The number of possible tennis games that can be played in a single environment — that is, rendered by a single program — is very large. Consider a rendering of the Centre Court at Wimbledon from the point of view of a player. Suppose, very conservatively, that in each second of the game the player can move in one of two perceptibly different ways (perceptibly, that is, to the player). Then after two seconds there are four possible games, after three seconds, eight possible games, and so on. After about four minutes the number of possible games that are perceptibly different from one another exceeds the number of atoms in the universe, and it continues to rise exponentially. For a program to render that one environment accurately, it must be capable of responding in any one of those myriad, perceptibly different ways, depending on how the player chooses to behave. If two programs respond in the same way to every possible action by the user, then they render the same environment; if they would respond perceptibly differently to even one possible action, they render different environments.
That remains so even if the user never happens to perform the action that shows up the difference. The environment a program renders (for a given type of user, with a given connecting cable) is a logical property of the program, independent of whether the program is ever executed. A rendered environment is accurate in so far as it would respond in the intended way to every possible action of the user. Thus its accuracy depends not only on experiences which users of it actually have, but also on experiences they do not have, but would have had if they had chosen to behave differently during the rendering.

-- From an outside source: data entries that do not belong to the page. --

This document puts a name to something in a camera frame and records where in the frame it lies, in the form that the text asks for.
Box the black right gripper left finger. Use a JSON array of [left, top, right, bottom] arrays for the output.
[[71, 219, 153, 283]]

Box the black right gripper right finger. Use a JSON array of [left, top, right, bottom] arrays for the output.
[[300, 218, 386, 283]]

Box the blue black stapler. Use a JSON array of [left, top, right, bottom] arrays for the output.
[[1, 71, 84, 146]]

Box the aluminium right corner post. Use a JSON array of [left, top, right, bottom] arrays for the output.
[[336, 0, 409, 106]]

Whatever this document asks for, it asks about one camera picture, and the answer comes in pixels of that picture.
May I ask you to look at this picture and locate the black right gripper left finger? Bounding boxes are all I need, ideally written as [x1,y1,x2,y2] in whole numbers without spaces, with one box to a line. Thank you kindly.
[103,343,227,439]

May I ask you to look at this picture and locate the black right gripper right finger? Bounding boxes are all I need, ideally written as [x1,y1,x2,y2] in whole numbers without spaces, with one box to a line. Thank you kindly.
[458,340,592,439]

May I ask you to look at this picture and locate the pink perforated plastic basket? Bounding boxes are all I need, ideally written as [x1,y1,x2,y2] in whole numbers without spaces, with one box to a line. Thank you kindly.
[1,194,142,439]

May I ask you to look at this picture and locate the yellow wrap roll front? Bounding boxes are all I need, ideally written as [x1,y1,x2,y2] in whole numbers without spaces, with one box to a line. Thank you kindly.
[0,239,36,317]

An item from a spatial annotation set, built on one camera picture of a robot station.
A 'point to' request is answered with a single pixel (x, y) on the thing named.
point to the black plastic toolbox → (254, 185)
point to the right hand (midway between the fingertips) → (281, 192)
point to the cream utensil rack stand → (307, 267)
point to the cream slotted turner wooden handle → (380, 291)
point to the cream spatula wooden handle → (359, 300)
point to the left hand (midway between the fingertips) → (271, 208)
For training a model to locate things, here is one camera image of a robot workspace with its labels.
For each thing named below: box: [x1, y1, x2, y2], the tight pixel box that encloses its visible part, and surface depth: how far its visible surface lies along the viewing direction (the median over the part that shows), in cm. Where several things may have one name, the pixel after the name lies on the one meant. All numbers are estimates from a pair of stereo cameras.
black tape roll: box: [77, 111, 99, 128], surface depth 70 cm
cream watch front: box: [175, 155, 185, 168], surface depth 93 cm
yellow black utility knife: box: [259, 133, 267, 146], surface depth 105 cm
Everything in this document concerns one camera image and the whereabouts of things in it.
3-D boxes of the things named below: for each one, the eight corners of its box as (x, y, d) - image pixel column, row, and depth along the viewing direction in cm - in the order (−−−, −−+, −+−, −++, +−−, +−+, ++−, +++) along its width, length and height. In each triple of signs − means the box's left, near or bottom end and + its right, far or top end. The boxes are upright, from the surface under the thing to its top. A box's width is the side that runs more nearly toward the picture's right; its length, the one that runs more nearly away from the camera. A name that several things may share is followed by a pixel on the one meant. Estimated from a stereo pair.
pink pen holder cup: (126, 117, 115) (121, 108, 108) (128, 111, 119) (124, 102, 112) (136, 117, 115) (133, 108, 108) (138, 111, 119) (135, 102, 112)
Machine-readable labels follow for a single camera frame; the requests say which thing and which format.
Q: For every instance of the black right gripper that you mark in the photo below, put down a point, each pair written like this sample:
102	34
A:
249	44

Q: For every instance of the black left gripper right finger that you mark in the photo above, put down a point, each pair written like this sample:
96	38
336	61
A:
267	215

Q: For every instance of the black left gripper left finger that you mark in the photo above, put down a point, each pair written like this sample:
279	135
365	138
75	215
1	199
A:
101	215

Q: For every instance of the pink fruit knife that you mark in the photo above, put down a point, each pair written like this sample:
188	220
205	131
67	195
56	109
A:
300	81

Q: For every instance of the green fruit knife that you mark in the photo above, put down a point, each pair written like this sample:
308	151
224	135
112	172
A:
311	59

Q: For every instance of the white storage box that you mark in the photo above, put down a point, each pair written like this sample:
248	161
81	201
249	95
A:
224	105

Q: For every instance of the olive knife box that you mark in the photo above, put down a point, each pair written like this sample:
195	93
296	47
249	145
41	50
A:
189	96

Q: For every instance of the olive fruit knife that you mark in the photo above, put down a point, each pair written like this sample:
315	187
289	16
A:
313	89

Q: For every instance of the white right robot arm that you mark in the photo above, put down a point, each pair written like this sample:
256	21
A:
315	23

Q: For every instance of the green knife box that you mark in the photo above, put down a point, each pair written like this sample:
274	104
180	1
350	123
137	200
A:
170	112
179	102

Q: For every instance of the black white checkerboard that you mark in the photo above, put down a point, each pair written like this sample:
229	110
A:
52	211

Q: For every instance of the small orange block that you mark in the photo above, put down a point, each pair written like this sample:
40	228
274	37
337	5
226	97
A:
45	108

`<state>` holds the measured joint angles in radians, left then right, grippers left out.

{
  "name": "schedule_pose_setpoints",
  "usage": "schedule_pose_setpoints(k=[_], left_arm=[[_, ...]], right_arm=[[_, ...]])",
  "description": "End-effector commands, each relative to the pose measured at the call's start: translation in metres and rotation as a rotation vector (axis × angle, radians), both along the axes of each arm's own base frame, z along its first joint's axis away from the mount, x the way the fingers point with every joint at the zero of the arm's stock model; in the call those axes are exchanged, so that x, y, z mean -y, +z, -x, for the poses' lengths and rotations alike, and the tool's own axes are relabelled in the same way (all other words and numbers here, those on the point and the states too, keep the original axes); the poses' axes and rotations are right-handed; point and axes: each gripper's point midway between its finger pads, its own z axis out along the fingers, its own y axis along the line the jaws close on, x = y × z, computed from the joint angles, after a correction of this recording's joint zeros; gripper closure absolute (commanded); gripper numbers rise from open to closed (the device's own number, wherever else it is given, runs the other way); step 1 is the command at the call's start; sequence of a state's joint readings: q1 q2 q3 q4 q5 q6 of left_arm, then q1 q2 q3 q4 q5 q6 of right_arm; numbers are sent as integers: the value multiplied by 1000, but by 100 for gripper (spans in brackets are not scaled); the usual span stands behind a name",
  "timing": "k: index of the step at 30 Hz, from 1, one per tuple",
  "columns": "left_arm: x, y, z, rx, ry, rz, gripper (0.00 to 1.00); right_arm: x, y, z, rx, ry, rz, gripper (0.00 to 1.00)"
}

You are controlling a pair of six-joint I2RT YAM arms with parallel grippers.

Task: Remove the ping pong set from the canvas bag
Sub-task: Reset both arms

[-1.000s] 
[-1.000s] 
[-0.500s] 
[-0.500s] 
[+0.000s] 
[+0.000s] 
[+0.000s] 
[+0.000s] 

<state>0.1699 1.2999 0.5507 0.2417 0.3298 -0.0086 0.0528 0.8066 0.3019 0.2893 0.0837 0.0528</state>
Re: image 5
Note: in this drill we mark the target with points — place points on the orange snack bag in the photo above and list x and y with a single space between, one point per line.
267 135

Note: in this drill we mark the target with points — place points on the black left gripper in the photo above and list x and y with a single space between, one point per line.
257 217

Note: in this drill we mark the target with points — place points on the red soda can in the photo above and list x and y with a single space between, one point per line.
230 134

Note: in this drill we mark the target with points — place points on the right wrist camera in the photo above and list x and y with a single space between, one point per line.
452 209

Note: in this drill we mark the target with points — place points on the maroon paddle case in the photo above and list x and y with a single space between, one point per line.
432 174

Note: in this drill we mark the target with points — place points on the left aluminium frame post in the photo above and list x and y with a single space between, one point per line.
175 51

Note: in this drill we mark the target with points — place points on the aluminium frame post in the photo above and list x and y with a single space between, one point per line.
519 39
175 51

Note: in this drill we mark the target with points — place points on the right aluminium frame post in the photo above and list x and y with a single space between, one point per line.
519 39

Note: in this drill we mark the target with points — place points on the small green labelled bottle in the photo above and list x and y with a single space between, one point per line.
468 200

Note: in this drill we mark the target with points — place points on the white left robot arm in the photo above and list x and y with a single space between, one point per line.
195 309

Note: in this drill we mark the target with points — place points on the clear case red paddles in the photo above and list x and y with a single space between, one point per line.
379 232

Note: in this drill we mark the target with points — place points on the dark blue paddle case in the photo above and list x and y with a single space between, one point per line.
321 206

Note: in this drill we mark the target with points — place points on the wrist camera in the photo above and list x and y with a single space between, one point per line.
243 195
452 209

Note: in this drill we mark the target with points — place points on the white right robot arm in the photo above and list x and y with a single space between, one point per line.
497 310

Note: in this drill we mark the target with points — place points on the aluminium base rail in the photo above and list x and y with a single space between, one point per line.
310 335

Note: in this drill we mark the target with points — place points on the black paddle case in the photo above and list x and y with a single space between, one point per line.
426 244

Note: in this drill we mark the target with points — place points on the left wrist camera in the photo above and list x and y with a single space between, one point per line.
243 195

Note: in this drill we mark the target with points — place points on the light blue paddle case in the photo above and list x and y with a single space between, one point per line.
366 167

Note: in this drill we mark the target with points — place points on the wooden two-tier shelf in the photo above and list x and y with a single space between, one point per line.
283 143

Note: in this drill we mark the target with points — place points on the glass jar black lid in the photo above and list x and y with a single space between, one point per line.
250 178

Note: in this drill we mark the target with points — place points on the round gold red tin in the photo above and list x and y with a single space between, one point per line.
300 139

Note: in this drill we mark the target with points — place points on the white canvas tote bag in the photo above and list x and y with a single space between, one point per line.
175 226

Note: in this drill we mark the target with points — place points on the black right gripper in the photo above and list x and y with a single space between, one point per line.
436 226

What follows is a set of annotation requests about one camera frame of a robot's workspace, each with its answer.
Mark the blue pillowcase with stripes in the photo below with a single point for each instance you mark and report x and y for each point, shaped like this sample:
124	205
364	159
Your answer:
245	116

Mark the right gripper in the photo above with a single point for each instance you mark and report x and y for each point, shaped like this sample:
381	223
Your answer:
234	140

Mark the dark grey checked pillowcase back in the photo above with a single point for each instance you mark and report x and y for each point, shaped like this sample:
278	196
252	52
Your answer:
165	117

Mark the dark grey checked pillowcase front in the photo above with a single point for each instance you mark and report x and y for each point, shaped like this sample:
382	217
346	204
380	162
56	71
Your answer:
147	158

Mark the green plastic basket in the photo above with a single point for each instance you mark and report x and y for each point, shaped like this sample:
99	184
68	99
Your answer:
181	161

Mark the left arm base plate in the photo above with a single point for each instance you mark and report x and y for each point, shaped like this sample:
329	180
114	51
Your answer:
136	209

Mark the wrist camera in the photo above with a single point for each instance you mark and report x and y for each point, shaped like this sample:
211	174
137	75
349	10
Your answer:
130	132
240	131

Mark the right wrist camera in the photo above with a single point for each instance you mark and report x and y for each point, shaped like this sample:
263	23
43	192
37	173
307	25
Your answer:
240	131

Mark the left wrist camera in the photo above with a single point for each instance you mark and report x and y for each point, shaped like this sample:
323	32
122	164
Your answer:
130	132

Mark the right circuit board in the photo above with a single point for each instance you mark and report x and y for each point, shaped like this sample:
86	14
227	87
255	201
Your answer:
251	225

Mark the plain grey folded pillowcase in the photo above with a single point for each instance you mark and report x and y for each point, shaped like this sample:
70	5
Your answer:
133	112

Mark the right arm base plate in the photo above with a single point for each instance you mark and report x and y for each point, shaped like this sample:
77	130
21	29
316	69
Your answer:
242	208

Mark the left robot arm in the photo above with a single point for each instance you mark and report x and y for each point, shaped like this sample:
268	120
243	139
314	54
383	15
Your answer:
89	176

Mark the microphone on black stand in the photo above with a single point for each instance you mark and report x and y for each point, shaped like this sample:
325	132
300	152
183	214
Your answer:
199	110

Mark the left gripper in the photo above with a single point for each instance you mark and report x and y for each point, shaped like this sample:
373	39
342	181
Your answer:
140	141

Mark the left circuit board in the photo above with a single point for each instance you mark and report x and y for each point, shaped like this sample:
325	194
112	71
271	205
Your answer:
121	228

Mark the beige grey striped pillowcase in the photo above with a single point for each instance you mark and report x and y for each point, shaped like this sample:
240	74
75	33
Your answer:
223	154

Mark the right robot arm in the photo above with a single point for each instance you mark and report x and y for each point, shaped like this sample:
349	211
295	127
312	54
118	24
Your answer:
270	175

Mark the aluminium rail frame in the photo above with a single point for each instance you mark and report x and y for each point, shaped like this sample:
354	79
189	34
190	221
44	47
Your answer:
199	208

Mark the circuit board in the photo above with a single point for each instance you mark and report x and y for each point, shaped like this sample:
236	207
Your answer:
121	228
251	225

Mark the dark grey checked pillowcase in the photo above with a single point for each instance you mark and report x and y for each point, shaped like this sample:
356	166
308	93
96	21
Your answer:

This may sound paradoxical, but as I have said, it is a straightforward consequence of the fact that virtual reality is, like reality itself, interactive.
This gives rise to an important difference between image generation and virtual-reality generation. The accuracy of an image generator’s rendering can in principle be experienced, measured and certified by the user, but the accuracy of a virtual-reality rendering never can be. For example, if you are a music-lover and know a particular piece well enough, you can listen to a performance of it and confirm that it is a perfectly accurate rendering, in principle down to the last note, phrasing, dynamics and all. But if you are a tennis fan who knows Wimbledon’s Centre Court perfectly, you can never confirm that a purported rendering of it is accurate. Even if you are free to explore the rendered Centre Court for however long you like, and to ‘kick’ it in whatever way you like, and even if you have equal access to the real Centre Court for comparison, you cannot ever certify that the program does indeed render the real location. For you can never know what would have happened if only you had explored a little more, or looked over your shoulder at the right moment. Perhaps if you had sat on the rendered umpire’s chair and shouted ‘fault!’, a nuclear submarine would have surfaced through the grass and torpedoed the Scoreboard.